De acordo com a nutricionista do Metrópoles, esses itens têm um elemento em comum: o excesso de açúcar. Segundo ela, o consumo excessivo de açúcar — e não de gordura — é o principal fator de risco para a condição que atinge 1 em cada 3 brasileiros.
“Embora muitos pensem que o excesso de gordura na alimentação seja o principal causador do problema, há um outro vilão ainda mais perigoso: o açúcar, especialmente aquele presente em bebidas adoçadas, doces e alimentos ultraprocessados”, comenta.
Conforme prossegue a expert, frutose industrializada e carboidratos refinados são os maiores responsáveis pelo acúmulo de gordura no fígado, principalmente quando associado ao sedentarismo e ao sobrepeso.
“A doença é silenciosa e, na maioria dos casos, só é descoberta em exames de rotina. Se não tratada, pode evoluir para quadros graves como hepatite gordurosa, cirrose e até câncer hepático”, pondera.

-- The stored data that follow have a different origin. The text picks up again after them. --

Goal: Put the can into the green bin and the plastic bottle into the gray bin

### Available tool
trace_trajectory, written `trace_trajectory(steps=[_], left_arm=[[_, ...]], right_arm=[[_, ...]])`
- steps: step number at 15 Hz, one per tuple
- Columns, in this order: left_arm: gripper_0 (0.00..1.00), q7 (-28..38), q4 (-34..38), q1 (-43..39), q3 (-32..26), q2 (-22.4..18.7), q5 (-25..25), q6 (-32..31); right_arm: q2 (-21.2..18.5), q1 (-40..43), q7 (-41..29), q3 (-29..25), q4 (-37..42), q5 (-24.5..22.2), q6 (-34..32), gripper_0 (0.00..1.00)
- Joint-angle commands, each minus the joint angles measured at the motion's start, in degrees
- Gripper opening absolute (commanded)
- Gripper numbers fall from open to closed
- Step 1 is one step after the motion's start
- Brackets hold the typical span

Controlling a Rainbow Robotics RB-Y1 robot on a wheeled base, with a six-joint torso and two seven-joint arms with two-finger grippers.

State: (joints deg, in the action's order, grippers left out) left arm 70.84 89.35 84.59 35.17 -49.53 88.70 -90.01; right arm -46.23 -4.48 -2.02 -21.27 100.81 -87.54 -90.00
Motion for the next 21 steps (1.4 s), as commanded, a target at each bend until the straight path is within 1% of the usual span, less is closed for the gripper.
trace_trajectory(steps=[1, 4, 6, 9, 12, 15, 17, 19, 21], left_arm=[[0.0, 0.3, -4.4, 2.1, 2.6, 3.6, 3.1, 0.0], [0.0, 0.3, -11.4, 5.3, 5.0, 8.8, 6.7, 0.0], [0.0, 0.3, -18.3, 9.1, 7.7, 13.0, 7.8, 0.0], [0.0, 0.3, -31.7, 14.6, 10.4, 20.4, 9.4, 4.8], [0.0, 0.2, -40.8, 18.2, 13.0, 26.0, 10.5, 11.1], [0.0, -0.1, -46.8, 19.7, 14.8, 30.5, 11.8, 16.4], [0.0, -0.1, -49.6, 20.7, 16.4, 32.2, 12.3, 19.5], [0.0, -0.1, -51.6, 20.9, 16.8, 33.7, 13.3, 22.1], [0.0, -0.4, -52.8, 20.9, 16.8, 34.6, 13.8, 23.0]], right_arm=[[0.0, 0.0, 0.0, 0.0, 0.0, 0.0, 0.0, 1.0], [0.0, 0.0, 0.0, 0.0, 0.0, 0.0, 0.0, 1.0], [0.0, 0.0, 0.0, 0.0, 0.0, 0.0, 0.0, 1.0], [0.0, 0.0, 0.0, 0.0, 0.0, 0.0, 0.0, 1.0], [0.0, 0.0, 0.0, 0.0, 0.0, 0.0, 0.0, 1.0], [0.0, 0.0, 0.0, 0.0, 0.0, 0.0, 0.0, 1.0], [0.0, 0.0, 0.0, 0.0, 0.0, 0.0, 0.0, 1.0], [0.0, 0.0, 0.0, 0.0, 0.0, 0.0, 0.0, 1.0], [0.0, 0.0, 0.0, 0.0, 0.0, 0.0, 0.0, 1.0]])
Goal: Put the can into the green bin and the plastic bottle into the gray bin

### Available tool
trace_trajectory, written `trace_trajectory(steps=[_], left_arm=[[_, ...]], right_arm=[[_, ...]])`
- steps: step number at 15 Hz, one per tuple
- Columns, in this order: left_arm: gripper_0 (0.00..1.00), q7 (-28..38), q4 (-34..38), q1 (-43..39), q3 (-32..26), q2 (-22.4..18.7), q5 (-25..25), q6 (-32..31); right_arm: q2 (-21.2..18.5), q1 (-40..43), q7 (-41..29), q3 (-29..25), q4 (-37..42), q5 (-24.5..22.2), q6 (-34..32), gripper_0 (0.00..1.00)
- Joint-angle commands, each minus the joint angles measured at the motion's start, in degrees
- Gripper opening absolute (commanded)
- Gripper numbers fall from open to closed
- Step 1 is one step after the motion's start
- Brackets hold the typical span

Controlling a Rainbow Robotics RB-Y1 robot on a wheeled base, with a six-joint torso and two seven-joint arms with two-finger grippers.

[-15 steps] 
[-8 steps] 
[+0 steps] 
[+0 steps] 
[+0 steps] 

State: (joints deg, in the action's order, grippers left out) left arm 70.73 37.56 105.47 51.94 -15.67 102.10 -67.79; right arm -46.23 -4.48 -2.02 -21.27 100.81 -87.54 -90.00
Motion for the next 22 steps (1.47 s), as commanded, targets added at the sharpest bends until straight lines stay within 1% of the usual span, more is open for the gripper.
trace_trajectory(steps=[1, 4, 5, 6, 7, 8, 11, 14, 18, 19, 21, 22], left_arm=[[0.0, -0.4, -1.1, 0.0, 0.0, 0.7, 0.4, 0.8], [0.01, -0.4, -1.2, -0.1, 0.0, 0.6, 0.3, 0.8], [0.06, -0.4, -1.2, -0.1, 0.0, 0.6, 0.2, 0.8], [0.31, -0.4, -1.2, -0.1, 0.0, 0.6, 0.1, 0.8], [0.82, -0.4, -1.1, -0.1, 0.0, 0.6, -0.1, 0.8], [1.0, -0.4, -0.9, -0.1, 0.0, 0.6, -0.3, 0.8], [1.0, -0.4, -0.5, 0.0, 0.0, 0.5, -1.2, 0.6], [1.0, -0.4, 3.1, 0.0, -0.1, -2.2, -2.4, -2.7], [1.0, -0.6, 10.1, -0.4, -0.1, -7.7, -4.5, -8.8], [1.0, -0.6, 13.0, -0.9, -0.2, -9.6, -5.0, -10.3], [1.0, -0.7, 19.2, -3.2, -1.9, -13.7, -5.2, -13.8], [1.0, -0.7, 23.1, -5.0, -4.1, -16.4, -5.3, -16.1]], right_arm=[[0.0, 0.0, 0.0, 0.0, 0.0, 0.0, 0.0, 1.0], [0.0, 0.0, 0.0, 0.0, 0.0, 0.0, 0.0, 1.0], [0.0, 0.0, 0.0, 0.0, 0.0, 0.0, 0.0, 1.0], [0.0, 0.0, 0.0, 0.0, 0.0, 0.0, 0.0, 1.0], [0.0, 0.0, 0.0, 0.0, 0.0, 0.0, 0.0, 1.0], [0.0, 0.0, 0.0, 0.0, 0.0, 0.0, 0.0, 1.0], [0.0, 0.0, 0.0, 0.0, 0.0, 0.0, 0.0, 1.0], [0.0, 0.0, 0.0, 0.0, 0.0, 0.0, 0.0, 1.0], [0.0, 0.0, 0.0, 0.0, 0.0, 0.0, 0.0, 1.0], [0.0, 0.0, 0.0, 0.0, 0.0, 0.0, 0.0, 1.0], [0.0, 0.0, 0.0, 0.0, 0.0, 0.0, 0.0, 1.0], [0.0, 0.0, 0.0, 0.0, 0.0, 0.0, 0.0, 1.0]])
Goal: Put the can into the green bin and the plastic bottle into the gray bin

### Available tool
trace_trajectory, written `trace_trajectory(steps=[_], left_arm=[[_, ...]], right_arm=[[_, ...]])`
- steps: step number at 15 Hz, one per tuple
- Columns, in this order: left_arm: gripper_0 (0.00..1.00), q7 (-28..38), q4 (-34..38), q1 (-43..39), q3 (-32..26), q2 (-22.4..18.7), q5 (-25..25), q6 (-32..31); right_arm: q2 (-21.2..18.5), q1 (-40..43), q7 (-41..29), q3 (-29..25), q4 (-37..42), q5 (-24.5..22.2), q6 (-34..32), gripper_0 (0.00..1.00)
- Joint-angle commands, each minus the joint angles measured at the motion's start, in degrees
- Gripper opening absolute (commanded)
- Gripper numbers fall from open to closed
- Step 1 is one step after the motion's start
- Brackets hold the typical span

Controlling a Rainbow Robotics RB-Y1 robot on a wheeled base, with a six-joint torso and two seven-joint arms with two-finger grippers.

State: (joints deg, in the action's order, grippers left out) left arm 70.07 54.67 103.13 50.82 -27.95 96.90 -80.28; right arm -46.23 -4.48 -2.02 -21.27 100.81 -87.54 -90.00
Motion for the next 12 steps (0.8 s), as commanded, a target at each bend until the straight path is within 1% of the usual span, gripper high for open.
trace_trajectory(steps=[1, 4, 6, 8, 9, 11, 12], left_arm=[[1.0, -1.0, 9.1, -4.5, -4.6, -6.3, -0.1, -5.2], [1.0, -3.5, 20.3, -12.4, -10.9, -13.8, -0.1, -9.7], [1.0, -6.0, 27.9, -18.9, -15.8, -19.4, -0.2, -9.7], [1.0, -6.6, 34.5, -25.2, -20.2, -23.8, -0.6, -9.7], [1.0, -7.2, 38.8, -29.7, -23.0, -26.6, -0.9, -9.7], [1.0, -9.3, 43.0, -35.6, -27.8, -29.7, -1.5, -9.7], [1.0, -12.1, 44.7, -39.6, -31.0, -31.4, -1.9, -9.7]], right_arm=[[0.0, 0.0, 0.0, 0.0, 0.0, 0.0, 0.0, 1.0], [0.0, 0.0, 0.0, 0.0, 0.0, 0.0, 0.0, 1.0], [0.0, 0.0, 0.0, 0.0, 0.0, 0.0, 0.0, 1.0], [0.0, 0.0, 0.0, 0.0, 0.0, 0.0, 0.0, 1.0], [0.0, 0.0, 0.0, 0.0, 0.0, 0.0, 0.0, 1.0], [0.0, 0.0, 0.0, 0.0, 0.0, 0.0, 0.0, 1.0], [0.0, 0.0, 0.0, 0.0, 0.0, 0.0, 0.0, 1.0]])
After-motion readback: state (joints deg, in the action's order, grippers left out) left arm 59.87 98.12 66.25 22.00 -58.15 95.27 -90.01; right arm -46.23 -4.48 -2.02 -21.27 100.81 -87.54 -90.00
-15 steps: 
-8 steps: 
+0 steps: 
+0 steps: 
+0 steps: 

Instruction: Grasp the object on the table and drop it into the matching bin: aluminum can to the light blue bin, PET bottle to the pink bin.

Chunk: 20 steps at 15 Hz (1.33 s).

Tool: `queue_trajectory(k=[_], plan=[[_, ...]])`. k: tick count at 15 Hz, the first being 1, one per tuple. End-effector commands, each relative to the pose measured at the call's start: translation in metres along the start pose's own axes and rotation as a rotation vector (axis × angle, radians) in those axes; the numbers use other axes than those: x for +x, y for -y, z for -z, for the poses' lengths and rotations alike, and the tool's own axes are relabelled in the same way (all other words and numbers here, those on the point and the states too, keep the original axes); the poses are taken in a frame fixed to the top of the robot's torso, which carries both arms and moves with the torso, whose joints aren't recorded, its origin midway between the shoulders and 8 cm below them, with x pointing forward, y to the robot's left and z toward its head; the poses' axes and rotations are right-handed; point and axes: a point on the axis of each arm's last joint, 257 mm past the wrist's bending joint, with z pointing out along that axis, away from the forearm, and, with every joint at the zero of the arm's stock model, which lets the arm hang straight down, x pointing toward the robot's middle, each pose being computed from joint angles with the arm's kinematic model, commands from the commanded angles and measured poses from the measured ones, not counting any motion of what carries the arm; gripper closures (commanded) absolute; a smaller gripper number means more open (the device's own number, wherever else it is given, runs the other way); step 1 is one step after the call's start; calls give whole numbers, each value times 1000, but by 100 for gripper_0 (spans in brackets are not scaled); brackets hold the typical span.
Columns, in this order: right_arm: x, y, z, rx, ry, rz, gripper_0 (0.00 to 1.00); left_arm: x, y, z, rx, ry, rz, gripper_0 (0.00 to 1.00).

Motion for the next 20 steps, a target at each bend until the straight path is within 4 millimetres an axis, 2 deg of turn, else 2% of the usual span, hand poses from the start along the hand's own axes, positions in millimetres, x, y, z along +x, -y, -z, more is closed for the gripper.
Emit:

Em vez de doces e ultraprocessados, prefira frutas (com moderação), legumes e verduras; carnes magras e peixes; grãos integrais e oleaginosas; e pratique atividade física regular.

“A esteatose hepática é reversível — mas a chave está na mudança de hábitos, especialmente na redução do açúcar. O acompanhamento com nutricionista e hepatologista é essencial para orientar um plano alimentar eficaz e monitorar a função hepática ao longo do tempo”, encerra.